Ulotki z wizerunkiem wózka inwalidzkiego, rozjechanego przez koła samochodu, trafią za wycieraczki wrocławskich aut. Inwalidzi pytają kierowców, parkujących na miejscach dla niepełnosprawnych, czy naprawdę chcieliby być na ich miejscu.

Kampania ulotkowa to kolejna akcja, organizowana przez sejmik osób niepełnosprawnych. Inwalidzi walczą o to, by na przeznaczonych dla nich miejscach nie parkowali ludzie zdrowi.

Samo zajmowanie miejsc parkingowych to jednak nie jedyny problem.
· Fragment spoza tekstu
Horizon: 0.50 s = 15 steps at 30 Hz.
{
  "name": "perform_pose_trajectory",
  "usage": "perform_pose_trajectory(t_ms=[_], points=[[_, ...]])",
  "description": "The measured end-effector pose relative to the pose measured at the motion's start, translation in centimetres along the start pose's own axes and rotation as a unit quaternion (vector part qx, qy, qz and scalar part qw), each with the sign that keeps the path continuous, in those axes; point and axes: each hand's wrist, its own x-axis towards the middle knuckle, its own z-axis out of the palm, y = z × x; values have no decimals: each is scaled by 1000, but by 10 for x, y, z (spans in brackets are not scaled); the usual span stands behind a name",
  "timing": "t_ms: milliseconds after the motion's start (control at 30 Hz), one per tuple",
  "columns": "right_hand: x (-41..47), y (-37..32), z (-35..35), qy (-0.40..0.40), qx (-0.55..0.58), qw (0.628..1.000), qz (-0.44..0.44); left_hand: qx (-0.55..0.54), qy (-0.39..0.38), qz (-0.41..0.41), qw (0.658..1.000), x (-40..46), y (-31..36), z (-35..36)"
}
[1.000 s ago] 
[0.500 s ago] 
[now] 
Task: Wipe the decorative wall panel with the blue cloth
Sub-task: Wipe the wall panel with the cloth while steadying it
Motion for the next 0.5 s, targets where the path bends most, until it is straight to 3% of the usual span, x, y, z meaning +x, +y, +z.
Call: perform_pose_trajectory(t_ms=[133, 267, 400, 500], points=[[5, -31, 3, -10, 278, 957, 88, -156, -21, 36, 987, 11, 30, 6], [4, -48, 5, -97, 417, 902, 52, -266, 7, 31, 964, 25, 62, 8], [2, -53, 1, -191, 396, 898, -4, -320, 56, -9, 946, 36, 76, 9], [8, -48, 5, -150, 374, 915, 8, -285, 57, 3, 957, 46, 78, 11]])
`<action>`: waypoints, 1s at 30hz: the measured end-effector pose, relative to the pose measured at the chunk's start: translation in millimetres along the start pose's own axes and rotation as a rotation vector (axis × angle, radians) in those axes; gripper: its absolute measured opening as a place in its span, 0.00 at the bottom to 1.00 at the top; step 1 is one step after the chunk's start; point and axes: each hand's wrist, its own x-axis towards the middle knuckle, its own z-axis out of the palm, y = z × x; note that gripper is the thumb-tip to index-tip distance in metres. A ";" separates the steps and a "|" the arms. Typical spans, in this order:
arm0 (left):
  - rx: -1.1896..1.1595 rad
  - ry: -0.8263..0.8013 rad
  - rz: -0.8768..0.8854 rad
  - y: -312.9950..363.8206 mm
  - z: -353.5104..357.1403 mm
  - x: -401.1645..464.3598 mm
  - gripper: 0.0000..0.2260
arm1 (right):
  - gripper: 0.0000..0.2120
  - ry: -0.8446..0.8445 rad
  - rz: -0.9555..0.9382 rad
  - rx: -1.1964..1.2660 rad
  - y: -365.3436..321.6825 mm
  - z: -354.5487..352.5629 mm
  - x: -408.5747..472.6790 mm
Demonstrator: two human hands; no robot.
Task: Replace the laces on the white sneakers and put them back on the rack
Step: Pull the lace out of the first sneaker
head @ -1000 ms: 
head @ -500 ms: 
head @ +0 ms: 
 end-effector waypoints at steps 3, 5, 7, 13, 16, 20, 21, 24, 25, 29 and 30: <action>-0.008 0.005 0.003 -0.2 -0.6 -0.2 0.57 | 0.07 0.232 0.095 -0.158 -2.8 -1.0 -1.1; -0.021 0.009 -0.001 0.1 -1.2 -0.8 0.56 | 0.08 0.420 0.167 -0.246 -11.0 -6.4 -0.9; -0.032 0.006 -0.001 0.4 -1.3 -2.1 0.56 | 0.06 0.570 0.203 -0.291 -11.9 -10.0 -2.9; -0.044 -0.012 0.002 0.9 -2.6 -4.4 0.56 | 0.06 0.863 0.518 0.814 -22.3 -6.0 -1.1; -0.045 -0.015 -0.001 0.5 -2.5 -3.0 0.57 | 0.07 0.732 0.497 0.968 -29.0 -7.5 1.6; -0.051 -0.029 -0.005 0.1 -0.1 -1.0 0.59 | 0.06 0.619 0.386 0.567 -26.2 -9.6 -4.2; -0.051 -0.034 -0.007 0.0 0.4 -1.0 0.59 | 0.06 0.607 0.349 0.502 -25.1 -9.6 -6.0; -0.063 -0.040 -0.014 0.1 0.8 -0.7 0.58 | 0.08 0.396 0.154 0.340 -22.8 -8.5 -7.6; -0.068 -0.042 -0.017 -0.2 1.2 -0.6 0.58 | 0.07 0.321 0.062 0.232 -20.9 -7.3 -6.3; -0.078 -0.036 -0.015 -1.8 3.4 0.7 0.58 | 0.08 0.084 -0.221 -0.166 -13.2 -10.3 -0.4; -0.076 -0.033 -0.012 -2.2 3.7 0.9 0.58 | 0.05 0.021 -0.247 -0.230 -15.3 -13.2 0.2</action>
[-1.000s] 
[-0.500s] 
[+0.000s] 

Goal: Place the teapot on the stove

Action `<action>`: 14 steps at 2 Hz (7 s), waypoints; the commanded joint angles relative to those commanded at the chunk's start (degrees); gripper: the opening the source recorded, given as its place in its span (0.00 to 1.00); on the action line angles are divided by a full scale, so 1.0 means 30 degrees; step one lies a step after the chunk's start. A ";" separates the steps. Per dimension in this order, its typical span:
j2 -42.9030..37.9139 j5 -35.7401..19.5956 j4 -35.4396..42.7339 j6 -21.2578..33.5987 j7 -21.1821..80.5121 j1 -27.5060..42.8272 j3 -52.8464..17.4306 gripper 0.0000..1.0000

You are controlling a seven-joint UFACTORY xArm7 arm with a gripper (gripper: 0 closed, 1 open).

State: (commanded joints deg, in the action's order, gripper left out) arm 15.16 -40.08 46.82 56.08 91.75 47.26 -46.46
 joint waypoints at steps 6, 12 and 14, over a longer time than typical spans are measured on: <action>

Auta niepełnosprawnych często są tak zastawiane, że osoby, poruszające się na wózku, nie są w stanie do nich wsiąść. - Ludzie najczęściej nie patrzą na to, co się dzieje wokół nich. Tłumaczą, że to „tylko na 5 minut” - mówi Tadeusz Krasoń, szef wrocławskiego sejmiku.

Jednak, jak mówi, takie inicjatywy przynoszą coraz lepsze efekty. Do akcji przyłączyły się m.in. centra handlowe, przed którymi ochroniarze zwracają uwagę beztroskim kierowcom, zajmującym miejsca, przeznaczone dla niepełnosprawnych.